TIROLER TAGESZEITUNG, Leitartikel: „Abrechnung mit Trump“, von Floo Weißmann
Innsbruck (OTS) – Es ist grundsätzlich richtig, den scheidenden Präsidenten politisch zur Verantwortung zu ziehen. Aber der Parteienstreit darüber kann den Antritt der neuen Regierung überschatten.
Eine Woche nach der Entscheidung über die Senatsmehrheit und dem Sturm auf das Kapitol erleben die USA eine neue politische Dynamik. Das republikanische Establishment hat mehr oder weniger offen mit Präsident Donald Trump gebrochen; vormals Trump-freundliche Medien, Wirtschaftsverbände und Internetgiganten gehen auf Abstand. Zum Ende seiner turbulenten Amtszeit hat Trump mit der Kampagne gegen das Wahlergebnis doch noch den Bogen überspannt. Das überschattet seine Verdienste in den Augen vieler Konservativer und verdüstert seine Aussicht, in der US-Politik auch in Zukunft eine Rolle zu spielen. Die Demokraten wollen nun die Gunst der Stunde nutzen und basteln gleich am nächsten Amtsenthebungsverfahren gegen den nunmehr isolierten Präsidenten. Das ist zum Teil sehr durchschaubare Parteitaktik, zum Teil ein nobles Unterfangen – und überdies politisch hoch riskant.
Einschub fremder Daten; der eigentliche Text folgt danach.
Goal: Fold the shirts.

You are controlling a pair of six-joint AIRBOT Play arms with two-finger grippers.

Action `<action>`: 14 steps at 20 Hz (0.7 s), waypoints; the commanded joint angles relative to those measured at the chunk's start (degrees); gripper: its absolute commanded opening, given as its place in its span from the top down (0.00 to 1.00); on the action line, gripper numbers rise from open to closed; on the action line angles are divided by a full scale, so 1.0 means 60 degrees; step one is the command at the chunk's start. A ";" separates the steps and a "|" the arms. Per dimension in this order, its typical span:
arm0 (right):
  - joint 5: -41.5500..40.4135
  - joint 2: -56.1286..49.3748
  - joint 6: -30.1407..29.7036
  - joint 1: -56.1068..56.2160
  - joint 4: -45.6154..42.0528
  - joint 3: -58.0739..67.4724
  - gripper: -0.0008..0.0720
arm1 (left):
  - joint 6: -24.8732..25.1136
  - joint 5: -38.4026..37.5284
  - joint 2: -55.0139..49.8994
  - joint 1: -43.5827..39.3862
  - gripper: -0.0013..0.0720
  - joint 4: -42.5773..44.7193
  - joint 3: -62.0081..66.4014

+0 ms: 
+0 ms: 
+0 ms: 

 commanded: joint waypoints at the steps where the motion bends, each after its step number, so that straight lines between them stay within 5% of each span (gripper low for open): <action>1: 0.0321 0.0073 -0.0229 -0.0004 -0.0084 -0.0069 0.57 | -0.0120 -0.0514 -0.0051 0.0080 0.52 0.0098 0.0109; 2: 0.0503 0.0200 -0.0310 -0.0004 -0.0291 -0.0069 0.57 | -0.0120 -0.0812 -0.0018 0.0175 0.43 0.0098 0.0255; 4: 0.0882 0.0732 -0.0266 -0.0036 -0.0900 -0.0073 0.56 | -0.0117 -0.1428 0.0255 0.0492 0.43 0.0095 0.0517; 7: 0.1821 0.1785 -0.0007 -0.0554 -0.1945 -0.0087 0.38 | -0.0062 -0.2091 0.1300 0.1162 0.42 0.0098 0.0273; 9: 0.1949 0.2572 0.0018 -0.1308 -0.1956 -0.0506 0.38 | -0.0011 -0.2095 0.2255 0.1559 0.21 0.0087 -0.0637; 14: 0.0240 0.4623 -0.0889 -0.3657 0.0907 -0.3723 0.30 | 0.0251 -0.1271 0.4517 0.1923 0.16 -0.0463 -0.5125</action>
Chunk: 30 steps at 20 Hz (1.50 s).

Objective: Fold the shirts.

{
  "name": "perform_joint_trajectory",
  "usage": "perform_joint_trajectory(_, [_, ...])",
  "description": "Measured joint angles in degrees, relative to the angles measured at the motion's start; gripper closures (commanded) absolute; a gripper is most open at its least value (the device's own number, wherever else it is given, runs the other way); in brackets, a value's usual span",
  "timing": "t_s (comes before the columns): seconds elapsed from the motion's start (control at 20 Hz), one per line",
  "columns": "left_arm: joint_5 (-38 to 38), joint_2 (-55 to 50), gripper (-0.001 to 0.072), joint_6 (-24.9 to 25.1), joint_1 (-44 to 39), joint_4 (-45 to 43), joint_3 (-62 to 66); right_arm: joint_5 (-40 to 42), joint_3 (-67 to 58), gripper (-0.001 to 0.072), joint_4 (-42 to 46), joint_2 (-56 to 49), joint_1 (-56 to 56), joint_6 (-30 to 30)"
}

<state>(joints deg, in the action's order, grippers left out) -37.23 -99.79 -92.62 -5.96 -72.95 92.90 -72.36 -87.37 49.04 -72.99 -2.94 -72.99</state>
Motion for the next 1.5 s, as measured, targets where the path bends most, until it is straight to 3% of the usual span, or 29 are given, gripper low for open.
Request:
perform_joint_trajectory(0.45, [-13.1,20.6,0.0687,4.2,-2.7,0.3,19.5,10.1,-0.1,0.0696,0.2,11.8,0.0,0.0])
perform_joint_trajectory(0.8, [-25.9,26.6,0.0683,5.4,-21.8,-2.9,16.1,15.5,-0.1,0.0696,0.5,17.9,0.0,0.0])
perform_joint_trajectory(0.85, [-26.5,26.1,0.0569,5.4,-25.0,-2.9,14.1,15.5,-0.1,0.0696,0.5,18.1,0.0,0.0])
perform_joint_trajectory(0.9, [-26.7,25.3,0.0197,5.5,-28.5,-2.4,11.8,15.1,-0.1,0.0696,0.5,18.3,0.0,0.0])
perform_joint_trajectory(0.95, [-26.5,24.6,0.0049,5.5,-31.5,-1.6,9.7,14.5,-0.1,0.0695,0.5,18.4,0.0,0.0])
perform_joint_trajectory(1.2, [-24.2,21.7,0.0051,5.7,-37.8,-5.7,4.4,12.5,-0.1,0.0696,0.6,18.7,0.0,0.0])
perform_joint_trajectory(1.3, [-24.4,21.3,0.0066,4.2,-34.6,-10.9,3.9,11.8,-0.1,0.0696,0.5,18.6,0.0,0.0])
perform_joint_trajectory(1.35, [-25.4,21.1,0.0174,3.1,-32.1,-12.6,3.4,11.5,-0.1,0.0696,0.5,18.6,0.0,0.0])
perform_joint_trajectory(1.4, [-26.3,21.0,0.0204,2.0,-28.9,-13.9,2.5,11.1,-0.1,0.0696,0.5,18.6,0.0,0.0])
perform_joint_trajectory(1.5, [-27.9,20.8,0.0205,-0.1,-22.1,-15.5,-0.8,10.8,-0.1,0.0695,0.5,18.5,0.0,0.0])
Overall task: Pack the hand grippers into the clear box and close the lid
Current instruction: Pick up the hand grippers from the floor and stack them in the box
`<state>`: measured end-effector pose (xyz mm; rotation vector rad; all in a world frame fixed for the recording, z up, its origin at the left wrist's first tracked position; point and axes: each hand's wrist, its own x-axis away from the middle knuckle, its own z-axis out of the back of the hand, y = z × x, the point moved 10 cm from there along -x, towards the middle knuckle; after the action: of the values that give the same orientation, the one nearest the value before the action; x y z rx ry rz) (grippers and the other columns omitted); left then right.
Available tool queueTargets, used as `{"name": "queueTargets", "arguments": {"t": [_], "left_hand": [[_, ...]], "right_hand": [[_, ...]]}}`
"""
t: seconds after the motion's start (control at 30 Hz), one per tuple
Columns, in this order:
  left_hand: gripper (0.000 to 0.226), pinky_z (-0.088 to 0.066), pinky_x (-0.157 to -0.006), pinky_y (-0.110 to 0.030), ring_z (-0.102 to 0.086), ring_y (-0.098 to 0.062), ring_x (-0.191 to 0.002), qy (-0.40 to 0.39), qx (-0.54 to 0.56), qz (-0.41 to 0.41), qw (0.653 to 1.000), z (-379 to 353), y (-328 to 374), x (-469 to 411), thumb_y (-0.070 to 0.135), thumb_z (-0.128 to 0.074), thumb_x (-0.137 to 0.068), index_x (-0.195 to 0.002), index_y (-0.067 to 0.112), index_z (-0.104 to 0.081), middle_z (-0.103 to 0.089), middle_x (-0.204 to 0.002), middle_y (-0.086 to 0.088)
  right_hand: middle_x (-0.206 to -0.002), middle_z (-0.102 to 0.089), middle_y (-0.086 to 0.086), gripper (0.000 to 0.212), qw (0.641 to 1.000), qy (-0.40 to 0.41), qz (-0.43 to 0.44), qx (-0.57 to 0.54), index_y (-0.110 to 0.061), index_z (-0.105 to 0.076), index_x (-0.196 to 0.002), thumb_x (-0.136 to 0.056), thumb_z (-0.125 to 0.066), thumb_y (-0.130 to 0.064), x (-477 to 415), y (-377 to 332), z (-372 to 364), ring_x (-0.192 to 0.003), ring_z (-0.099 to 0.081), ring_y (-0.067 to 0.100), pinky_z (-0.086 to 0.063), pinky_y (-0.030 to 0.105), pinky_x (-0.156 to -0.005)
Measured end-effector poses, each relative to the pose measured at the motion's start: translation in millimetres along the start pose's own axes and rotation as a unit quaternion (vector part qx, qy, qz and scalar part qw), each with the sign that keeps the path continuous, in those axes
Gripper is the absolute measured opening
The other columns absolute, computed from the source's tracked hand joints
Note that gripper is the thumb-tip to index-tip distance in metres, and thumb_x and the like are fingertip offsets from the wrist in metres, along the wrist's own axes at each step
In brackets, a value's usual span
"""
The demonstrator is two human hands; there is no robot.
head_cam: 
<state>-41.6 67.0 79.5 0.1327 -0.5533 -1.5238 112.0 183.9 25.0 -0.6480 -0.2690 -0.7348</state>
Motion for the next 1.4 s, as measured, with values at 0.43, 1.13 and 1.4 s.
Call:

Angesichts der knappen Zeit geht es nicht um die Entfernung Trumps aus dem Amt, sondern um eine politische Abrechnung. Kurz vor ihrer Machtübernahme instrumentalisieren die Demokraten noch einmal eine Kampagne gegen den verhassten Präsidenten, um die eigenen Reihen zu schließen und ihre Anhänger bei Laune zu halten. Zugleich treiben sie die führungslosen Republikaner vor sich her und befeuern deren Richtungsstreit.
Unabhängig von der Parteitaktik ist es aber grundsätzlich richtig, Trump für seinen Angriff auf die Demokratie zur Rechenschaft zu ziehen und ihn für öffentliche Ämter zu sperren – notfalls auch erst im Frühjahr. Das wäre eine Warnung an alle im In- und Ausland, die versucht sein könnten, sein Drehbuch zu kopieren. Umgekehrt: Was für ein Signal wäre es, wenn Trump mit dem Sturm auf das Kapitol davonkommt? Mag sein, dass auch die Justiz noch aktiv wird, aber für die politische Antwort ist der Kongress zuständig.
Atmosphärisch allerdings untergräbt das Verfahren das Versprechen des nächsten Präsidenten Joe Biden, die Hand zur Versöhnung auszustrecken; anhaltender Zwist um den Amtsvorgänger lenkt zudem von seiner eigenen Agenda ab. Und die Demokraten riskieren, außerhalb der eigenen Kernwählerschaft als rachsüchtig wahrgenommen zu werden. Dazu kommt die Gefahr, dass der militante Kern von Trumps Anhängern Lunte gerochen hat und die politische Gewalt fortsetzt. Wer erwartet oder gehofft hatte, dass die USA mit dem Antritt der neuen Regierung politisch zur Ruhe kommen, muss sich auf eine Enttäuschung einstellen.